Elevated CO2 enhanced the incorporation of 13C-residue into plant but depressed it in the microbe in the tomato (Solanum lycopersicum L.) rhizosphere soils

The translation of plant residue carbon in plant–soil–microbe systems under atmospheric CO2 (aCO2) and elevated CO2 (eCO2) is key to understanding the response of ecosystems to climatic change. Using stable isotope probing technology, we conducted an experiment on 3.5 g·kg−1 tomato 13C-residue (1050 ‰) added to tomato soils to investigate the decomposition and incorporation of 13C-residue under varied CO2 concentrations (aCO2 and eCO2: 400 and 800 μmol·mol−1, respectively). The results showed that the 13C-residue decomposition rate was stimulated by approximately 7.2 % and the 13C amount in plant stems was stimulated by 15.6 % (22.2 vs. 19.2 μg/pot), while the total 13C amount in soil microbial phospholipid fatty acids (PLFAs) was significantly decreased by 16.3 % (541 vs. 646 nmol·g−1), the DNA δ13C in soil microbes decreased by 5.1 % (−27.629 ‰ vs. −26.289 ‰), and soil δ13C decreased by 7.1 % (49.9 ‰ vs. 53.7 ‰) under eCO2. The microbial community structure involved in 13C-residue incorporation was significantly affected by the CO2 concentration.
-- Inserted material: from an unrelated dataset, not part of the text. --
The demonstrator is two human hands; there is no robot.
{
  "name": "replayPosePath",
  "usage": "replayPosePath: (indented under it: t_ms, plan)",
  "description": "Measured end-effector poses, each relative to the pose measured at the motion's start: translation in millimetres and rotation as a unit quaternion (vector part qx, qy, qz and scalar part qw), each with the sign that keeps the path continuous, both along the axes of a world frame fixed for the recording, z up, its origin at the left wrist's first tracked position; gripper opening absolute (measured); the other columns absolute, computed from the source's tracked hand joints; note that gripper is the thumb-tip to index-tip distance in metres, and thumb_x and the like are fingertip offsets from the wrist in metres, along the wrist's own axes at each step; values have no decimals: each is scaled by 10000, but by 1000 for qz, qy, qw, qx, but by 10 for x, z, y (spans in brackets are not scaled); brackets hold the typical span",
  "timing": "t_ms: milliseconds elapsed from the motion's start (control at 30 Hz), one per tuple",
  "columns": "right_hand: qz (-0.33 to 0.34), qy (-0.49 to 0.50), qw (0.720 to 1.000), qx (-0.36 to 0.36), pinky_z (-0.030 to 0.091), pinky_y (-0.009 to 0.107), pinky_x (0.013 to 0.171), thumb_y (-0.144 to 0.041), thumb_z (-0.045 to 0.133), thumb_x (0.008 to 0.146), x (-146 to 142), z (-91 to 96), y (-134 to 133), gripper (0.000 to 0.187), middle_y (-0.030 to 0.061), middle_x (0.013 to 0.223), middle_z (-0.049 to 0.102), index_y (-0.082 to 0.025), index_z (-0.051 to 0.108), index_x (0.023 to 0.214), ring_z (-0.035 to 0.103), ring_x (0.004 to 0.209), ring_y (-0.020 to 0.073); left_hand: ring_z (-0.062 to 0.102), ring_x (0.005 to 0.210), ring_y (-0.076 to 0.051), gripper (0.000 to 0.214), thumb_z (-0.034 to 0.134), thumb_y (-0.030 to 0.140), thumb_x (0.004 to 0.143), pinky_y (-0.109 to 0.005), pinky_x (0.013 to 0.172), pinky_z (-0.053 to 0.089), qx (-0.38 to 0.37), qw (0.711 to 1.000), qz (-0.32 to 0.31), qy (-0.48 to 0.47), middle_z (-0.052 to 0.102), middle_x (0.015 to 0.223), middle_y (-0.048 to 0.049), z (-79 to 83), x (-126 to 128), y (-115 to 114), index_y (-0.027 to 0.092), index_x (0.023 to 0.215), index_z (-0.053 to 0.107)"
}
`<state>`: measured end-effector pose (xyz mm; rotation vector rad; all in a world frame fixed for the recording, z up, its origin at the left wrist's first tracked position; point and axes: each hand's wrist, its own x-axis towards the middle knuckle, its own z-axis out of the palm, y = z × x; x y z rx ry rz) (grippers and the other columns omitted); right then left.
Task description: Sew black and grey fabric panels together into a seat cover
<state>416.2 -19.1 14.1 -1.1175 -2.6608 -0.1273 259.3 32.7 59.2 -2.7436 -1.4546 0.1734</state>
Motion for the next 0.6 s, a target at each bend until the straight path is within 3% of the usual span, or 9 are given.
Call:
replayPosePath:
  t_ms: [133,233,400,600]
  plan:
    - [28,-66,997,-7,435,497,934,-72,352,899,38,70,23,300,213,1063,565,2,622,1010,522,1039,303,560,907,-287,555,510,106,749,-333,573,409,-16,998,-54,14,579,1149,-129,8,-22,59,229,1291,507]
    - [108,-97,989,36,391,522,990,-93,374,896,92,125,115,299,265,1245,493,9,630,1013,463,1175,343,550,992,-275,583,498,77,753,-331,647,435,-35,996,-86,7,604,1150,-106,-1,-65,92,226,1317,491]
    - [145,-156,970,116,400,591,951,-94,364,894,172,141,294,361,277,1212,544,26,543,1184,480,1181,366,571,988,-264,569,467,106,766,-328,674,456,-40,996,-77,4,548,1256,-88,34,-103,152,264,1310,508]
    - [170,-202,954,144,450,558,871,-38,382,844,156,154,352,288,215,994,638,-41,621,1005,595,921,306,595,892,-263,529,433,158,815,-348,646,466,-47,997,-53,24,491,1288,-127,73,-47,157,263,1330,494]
Firmicutes (Caldalkalibacillus 20.4 % and Bacillus 20.4 %) and Actinobacteria (Streptomyces 6.6 %) were the dominant phyla under aCO2 and eCO2, respectively. Proteobacteria (Dyella) were the most depleted microbes under eCO2, whereas almost no genera were found under aCO2. The 13C-residue decomposition rate was positively correlated with soil NO3−-N (r = 0.998, P < 0.05) at t1 (17 days of cultivation under varied CO2 concentrations), and DNA δ13C was positively related with soil pH (r = 0.978, P < 0.05) at t2 (35 days of cultivation under varied CO2 concentrations). Mantel tests showed that the microbial community composition involved in 13C incorporation was significantly correlated with the soil pH under various CO2 conditions (r = 0.879, P < 0.05). These results indicate that eCO2 stimulated the decomposition of 13C-residue and the transportation of 13C to the plant stem, but suppressed the incorporation of 13C into microbes (PLFA and DNA), which were adjusted by the rhizosphere N status and soil pH.